Il est donc urgent de légiférer pour protéger les droits des assurés :

- Il est généralement admis que le fait d'obtenir sous contrainte des renseignements concernant les caractéristiques héréditaires constitue une violation des droits de la personnalité. Il y a donc lieu d'inscrire dans la législation l'interdiction expresse d'exiger un test génétique.

- La notion de "mensonge en cas de légitime défense" introduite dans le droit du travail trouve sa base légale dans les art. 27 et suivants du Code civil. Il n'est pas certain que ces dispositions s'appliquent aux tests génétiques. Selon le droit en vigueur, un proposant a peu de chances de s'opposer à la divulgation des résultats d'un test génétique une fois celui-ci effectué. Les conséquences juridiques seraient sévères car, en cas de déclaration inexacte, l'assureur n'est pas lié par le contrat (art. 6 LCA), même s'il n'y a pas eu intention de tromper ni culpabilité de la part du proposant. Cependant, les art. 27 et suivants du Code civil ne stipulent pas de droit d'exiger une réponse véridique.
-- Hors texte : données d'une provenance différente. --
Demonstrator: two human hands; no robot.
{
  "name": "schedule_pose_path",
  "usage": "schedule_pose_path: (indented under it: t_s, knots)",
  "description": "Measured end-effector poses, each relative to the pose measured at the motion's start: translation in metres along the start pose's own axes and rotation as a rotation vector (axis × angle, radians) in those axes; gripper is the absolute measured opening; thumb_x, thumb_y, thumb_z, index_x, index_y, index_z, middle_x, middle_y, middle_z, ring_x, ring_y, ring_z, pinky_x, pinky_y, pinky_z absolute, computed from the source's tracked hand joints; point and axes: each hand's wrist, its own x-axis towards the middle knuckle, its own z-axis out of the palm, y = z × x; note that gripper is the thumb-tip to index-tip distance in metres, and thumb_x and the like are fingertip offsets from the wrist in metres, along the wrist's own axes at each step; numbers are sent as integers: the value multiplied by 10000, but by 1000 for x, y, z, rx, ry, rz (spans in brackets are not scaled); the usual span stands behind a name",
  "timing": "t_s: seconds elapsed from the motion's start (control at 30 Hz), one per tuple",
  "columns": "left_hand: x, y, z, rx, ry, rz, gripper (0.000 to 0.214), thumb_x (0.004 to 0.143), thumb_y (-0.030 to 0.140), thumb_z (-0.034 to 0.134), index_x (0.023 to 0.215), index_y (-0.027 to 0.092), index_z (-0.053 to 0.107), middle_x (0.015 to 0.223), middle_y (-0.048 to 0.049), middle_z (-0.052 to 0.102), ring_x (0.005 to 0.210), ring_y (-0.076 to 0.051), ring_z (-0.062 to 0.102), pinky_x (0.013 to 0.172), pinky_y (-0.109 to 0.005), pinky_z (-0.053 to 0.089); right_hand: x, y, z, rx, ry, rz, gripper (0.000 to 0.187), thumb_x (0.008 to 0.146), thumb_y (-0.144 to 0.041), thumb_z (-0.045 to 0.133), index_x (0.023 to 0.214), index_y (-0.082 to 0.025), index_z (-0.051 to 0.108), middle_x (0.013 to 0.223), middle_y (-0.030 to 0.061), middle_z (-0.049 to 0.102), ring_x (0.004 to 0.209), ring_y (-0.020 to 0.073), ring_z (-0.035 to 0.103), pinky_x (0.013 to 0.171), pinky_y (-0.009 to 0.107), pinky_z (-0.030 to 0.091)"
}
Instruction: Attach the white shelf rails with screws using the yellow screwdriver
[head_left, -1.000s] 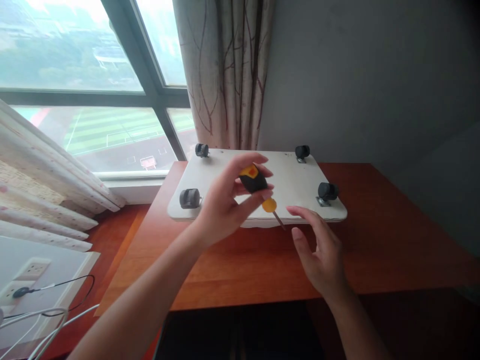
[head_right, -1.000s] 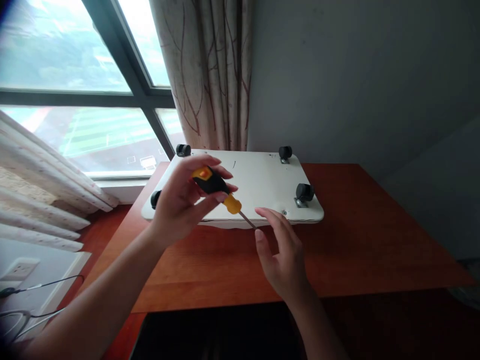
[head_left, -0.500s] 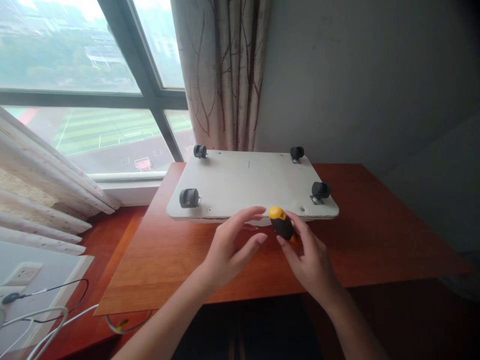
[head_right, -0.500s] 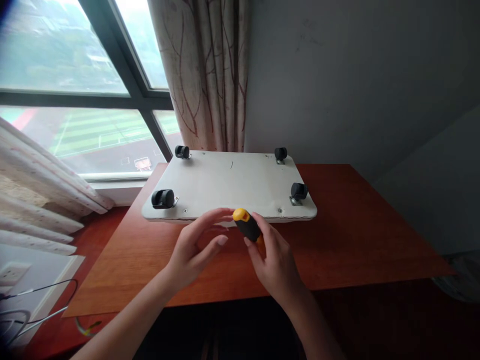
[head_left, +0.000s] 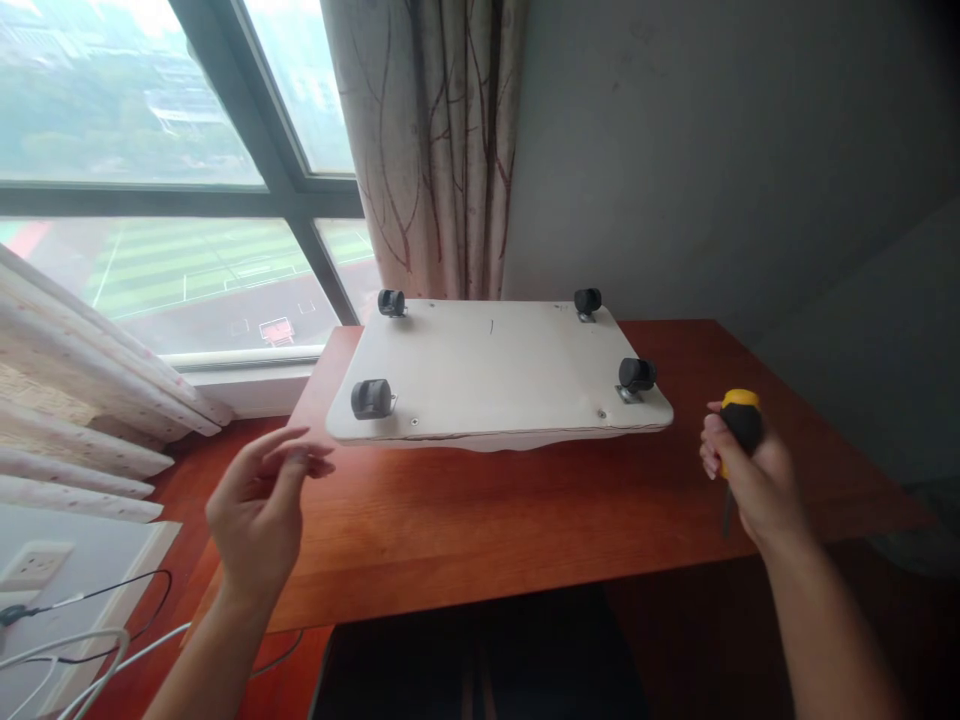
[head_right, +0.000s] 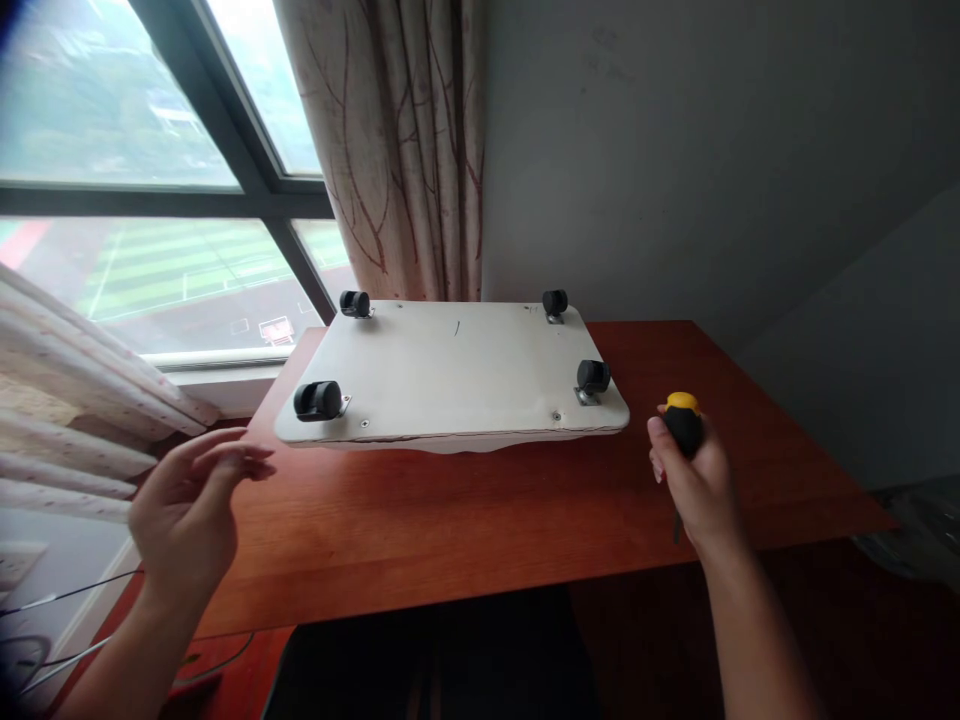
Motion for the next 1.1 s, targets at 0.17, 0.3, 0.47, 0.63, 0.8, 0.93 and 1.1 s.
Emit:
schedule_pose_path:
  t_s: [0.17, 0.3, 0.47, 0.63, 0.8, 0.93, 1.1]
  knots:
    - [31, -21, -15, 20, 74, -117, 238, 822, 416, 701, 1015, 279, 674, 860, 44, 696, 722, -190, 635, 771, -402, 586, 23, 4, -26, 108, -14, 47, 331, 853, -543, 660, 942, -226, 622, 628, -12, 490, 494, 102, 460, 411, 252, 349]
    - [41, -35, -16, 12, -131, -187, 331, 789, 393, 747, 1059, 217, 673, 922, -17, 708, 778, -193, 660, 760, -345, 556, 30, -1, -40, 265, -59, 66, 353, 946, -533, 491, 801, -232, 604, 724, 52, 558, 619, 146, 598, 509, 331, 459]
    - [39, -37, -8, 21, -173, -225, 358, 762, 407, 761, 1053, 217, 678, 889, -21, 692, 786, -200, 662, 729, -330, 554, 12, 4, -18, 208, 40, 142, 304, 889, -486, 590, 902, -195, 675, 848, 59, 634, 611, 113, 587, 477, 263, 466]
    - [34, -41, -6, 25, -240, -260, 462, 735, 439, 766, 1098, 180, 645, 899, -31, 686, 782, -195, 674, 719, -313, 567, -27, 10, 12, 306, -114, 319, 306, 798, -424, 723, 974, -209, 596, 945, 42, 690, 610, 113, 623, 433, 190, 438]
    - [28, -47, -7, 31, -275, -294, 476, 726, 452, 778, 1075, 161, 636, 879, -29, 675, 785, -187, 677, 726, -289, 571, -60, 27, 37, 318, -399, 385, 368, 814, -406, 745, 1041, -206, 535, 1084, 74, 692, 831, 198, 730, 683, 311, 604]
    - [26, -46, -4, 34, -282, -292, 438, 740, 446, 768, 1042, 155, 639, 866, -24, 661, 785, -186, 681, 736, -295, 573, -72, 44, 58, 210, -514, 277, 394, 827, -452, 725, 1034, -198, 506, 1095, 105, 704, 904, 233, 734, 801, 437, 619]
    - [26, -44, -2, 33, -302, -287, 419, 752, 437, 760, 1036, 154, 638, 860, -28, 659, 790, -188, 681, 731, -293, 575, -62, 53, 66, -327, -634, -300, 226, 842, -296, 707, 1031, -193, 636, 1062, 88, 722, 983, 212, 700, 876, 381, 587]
Il convient d'établir des conditions similaires pour les art. 4 et suivants de la LCA.

- Il y a lieu en outre de veiller à ce que la soumission "volontaire" à un test génétique ne mène pas à une discrimination à vie.

Antrag des Bundesrates

Le Conseil fédéral propose de transformer la motion en postulat.

Stellungnahme des Bundesrates

Une commission d'experts, présidée par le Professeur Heinz Hausheer de Berne, a été chargée d'élaborer un avant-projet de loi fédérale sur l'analyse génétique humaine, qui sera mis en consultation dans le courant de cette année. Le Conseil fédéral est toujours d'avis qu'il faut rejeter la forme contraiganante d'une motion à ce stade des travaux (cf. 1996 I 96.3202 Étude du génome humain ; Incidences en matière d'assurance [N 3. 6. 1996, Schmid Odilo]; 1996 M 96.3263 Contrats d'assurance. Interdiction des tests génétiques préalables [N 13. 6. 1996, Günter ; transformée en postulat par le Conseil national le 3.10.1996]).

Le Conseil fédéral propose de transformer la motion en postulat.